SYDNEY — As Australia’s major media moguls waited for the government to hand down its long-awaited changes to media ownership laws, Izzy Asper’s CanWest Global Communications was ordered Friday by the federal government to divest itself of almost one-fourth of its shareholding in Network Ten.
Federal treasurer Peter Costello’s edict for CanWest to divest came after a probe of CanWest’s holdings at Ten by the Foreign Investment Review Board (FIRB), which was prompted by an early April finding by the Australian Broadcasting Authority (ABA) that the Canadian group illegally controls Network Ten.
The ABA said interests associated with CanWest were in a position to control 52% of Ten’s voting stock, in breach of federal laws limiting foreigners to 15% voting stock in networks and prohibiting foreigners exercising management control over TV webs.
The ABA’s four-month probe was prompted by a complex series of share transactions between November and January, in which interests associated with CanWest acquired 37% of minority stakes in Ten, boosting its economic interest in the web to about 76% from 57%. CanWest’s voting interest in Ten rose to 52% from 15%. Late Thursday, CanWest filed a Federal Court appeal against the ABA findings.
The treasurer’s order requires CanWest to revert to the 57% economic holding and 15% voting stock share it held before the late 1996 stock acquisitions.
“CanWest does not agree with the FIRB’s findings, and the treasurer’s orders, with respect to the share divestiture,” Asper said in a statement, adding that the local companies associated with CanWest that had been ordered to sell, “dispute the findings and may appeal the orders.”
The CanWest-Ten ownership spat comes amid an increasingly tense atmosphere between the media moguls and the conservative government, which is expected to hand down its changes to media ownership laws at any moment. In recent weeks, Asper, Kerry Packer and Kerry Stokes have personally lobbied Prime Minister John Howard (while Rupert Murdoch did so by phone) to change the laws to the benefit of each of their empires.
At the center of the most intense lobbying efforts is the Fairfax newspaper empire, which Packer has lusted after for years. But cross media ownership laws (which the government has said it regards as being outmoded) prohibit TV barons such as Packer (who controls the Nine web) from controlling newspapers, while newspaper titan Murdoch is barred from controlling TV webs. (Murdoch holds 15% of the Stokes-controlled Seven Network, which is a co-owner of Hollywood studio MGM with Kirk Kerkorian).

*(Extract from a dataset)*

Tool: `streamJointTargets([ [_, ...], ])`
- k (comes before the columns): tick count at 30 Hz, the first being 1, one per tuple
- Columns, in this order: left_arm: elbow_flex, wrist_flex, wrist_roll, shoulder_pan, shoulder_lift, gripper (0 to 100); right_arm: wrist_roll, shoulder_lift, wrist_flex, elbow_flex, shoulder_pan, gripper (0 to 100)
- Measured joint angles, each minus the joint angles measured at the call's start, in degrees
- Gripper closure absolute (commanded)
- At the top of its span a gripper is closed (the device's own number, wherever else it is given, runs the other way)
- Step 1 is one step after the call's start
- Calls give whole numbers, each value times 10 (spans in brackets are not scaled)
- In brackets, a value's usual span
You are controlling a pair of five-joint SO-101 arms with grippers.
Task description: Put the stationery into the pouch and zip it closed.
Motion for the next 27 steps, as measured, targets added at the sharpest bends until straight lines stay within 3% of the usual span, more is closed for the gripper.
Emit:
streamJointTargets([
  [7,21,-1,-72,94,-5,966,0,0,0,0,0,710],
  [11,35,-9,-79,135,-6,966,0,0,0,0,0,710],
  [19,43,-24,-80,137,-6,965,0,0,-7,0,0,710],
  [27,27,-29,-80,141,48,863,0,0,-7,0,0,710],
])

On Friday, local media reports suggested the prime minister had considered relaxing cross-ownership laws to allow Packer to take over Fairfax. To overcome Murdoch’s objections, Howard is said to have offered to relax foreign ownership restrictions to allow Murdoch (who is a U.S. citizen) to move on Seven. The deal was rejected by all but Packer. Needless to say, Stokes angrily took to the airwaves denouncing the government, while Murdoch’s broadsheet, the Australian, ran an editorial strongly criticizing the government’s handling of the media ownership issue.